Only one problem: they didn't win! They lost to the Spurs. The spots would have been perfect last year, but this nonsense is really out of place. Yes, Detroit has an excellent basketball squad. Yes, they play well as a team. But c'mon Coach K, let go, it's over. UNC won the national title this year, not Duke. Likewise, the San Antonio Spurs are the NBA Champs. Why not runs spots of the 1994 Houston Rockets and have Krzyzewski talk about how Rudy Tomjanovich got that team to really play as a unit? It really makes AmEx come across as second-rate when they do that. Too bad they don't have those great Robert De Niro ads anymore; those were tremendous.

Robert De Niro
Robert De Niro is convincing in nearly anything he does.

After the successful selling that I did on eBay, I've been trying to buy the game Risk for the original PlayStation on there. For some reason, it's a really rare game. It received great reviews from the online sites (which I always refer to before shelling out cash for a title, unless it's something like NCAA Football 2006 or something), but the PS2 version of Risk (called Risk: World Domination) was universally panned and received sub 3.0 scores, which is almost unheard of in the video game world. I mean, that is really bad. Apparently the company responsible for the PS2 incarnation tried to "produce it up", as the Executive Meddler used to say, but ended up creating a nearly unplayable game.

Meanwhile, the original is simply a well-ported video console version of the board game classic. When you don't have several people around wanting to spend hours playing (Risk is one of those games that can take forever to finish, especially if someone is holed up in Australia and the Ukraine, or wherever), it is a nice thought to be able to play against a computer opponent, even if the graphics are of the crude PSX variety. Plus, you can play for an hour, pause it, and play later. That way you don't end up needing to store the board "at a neutral site", like that classic episode of Seinfeld where Kramer and Newman were playing and needed to stash their game-in-progress at Jerry's place.

I never expected to be bidding on a PSX game again, but there I am, seeing the game cross the $10 mark (plus shipping) and looking on with a mix of shock and surprise. Scouring the local used game stores has proven fruitless (though there are PLENTY of copies of Madden '97 or NBA Live '99 out there, if that's your bag). I did see NBA Live 2003 for the PS2 for sale really cheap at EB Games today, and I nearly bought it (except for the fact that I own NBA Live 2005). But the chance to create Yao Ming with John Kerry's haircut -- that's a rarity!
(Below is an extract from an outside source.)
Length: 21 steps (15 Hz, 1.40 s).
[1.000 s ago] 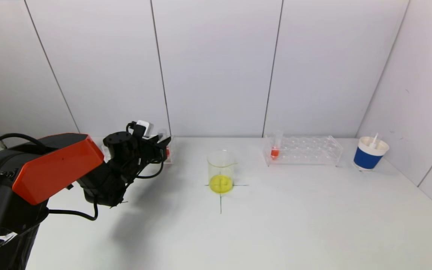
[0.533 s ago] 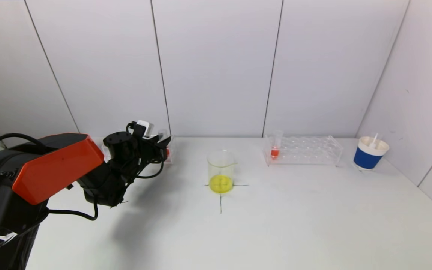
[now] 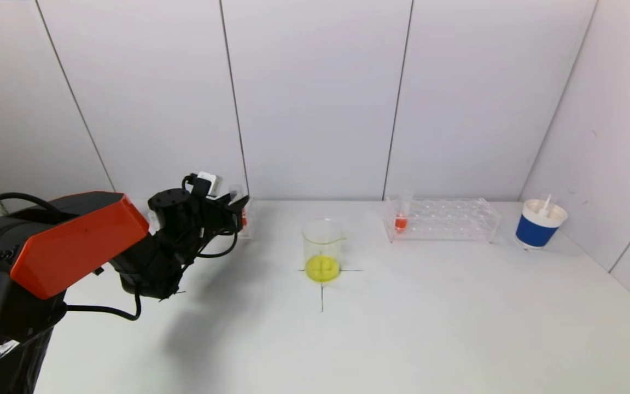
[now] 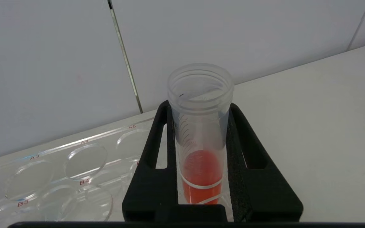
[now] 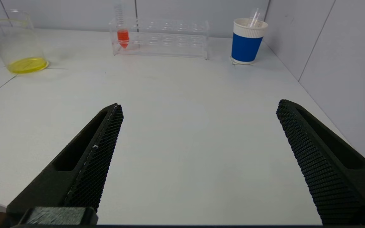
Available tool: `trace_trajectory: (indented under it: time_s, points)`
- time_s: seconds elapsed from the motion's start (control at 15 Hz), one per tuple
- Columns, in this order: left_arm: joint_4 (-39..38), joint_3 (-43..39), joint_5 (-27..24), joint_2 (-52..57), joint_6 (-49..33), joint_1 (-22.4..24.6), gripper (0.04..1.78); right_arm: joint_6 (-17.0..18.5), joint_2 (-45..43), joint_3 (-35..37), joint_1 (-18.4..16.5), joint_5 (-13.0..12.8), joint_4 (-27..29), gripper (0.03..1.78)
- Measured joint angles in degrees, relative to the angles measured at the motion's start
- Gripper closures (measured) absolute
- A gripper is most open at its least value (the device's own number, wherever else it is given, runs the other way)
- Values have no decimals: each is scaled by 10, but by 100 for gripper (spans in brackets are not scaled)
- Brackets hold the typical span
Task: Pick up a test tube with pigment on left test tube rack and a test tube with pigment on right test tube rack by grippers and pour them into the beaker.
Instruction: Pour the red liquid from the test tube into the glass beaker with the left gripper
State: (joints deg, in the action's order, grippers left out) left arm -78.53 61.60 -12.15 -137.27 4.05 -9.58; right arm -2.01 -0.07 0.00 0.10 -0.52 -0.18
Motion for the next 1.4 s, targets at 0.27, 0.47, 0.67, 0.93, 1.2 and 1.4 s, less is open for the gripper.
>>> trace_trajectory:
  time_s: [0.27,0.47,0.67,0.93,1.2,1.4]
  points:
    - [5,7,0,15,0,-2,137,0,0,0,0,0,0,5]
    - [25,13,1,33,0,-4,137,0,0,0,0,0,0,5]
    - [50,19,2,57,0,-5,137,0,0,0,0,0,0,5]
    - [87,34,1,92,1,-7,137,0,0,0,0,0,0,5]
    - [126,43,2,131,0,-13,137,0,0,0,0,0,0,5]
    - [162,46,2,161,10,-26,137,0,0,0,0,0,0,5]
Okay, before I finish this, let me finally explain what that whole story is about, as I've referred to that a few times on here, and it's a rare inside joke that is neither incriminating nor salacious in nature. My friend Scott Massey (of "my friend Scott Massey" fame; seriously, do a Google search with that four word phrase in quotes and see what happens -- it's almost as good as doing a search for "Executive Meddler" in quotes) had NBA Live 2003 for the PS2, which was the game that should have had Yao Ming in it for his rookie NBA season with the Houston Rockets. Unfortunately, due to the delay in getting Ming's rights worked out from China and having him become officially signed with the NBA Player's Association, EA Sports was unable to get him in that game. So Scott did his best to make a create-a-player of Ming, but unfortunately Ming's spiky hair proved challenging. The end result ended up looking more like Senator John Kerry's haircut than Ming's, something that I ribbed Scott about to no end.

Keep in mind that this was in 2002/2003 that we came up with this, well before Kerry came into the national spotlight as the 2004 Democratic candidate for President. Visionary humor from Scott and I? You'd better believe it!